The higher temperatures that the ceramic particles being able to operate at mean more available energy and cheaper storage costs because less material is needed to transfer heat. This is a big deal in that it addresses the main weaknesses with solar panels, which have kept solar from becoming a larger part of energy generation so far.
"This technology will enable higher temperatures and higher efficiency power cycles," says Sandia Cliff Ho, the project's principal investigator, "that will bring down the cost of electricity produced from concentrating solar power. In addition, the ability to cheaply and efficiently store thermal energy directly in the heated particles will enable power production at night and on cloudy days." Being able to store solar energy will allow for steady energy production from solar generating stations 24/7 just like plants that burn fossil fuels.

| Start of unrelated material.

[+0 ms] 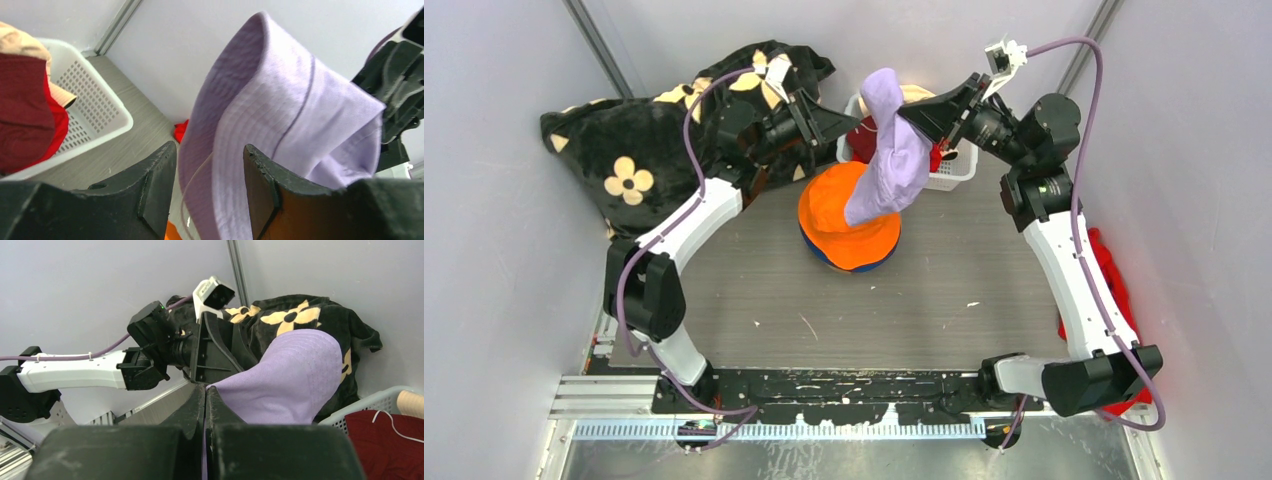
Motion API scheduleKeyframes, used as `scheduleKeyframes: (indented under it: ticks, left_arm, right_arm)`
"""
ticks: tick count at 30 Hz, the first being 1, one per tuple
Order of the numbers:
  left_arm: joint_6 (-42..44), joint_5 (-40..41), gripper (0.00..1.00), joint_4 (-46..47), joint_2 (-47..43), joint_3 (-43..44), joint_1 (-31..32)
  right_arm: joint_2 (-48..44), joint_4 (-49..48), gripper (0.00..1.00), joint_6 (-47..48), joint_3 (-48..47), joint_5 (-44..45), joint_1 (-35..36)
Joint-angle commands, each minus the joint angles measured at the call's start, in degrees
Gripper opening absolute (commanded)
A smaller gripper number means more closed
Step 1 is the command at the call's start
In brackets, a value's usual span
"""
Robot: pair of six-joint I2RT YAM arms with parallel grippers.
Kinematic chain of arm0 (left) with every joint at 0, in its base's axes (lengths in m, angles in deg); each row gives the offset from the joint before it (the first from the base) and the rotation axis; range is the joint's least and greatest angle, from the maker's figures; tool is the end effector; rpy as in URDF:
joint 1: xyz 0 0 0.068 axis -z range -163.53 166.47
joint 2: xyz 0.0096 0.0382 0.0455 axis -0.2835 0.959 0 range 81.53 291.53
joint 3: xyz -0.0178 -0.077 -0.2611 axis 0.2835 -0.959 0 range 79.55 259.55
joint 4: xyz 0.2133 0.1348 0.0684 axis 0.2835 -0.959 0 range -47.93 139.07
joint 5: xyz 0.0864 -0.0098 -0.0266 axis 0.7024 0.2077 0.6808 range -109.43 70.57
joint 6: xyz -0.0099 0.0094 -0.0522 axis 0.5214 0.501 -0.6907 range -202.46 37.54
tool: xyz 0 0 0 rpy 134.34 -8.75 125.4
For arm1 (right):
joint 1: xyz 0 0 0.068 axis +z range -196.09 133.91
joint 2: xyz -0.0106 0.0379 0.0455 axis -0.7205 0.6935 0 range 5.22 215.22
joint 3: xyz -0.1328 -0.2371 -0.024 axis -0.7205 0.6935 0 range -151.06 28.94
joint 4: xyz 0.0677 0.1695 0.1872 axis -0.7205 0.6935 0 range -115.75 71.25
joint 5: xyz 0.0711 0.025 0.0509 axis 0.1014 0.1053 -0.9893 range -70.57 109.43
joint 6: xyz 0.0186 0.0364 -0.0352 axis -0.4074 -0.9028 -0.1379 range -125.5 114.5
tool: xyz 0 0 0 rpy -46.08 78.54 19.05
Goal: Stack the hats
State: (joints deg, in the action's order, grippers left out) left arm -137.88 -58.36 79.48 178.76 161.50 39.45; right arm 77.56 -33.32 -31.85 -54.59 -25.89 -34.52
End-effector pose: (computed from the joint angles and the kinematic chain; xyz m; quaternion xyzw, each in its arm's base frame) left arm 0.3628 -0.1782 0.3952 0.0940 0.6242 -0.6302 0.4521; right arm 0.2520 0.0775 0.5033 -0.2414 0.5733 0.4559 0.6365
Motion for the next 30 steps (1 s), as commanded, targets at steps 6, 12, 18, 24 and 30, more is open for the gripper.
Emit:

Things look good for Ho and her team. Their new falling particle receiver technology is expected to further advance the cutting edge of solar power. Collecting tower systems like this are expected to be capable of generating up to 100 megawatts of electricity, on par with a fossil fuel generating plant. And that is the plan, as this project is funded largely by the U.S. Department of Energy's SunShot Initiative. The goal SunShout of is to reduce solar energy costs and to expand the use of solar energy technologies nation-wide.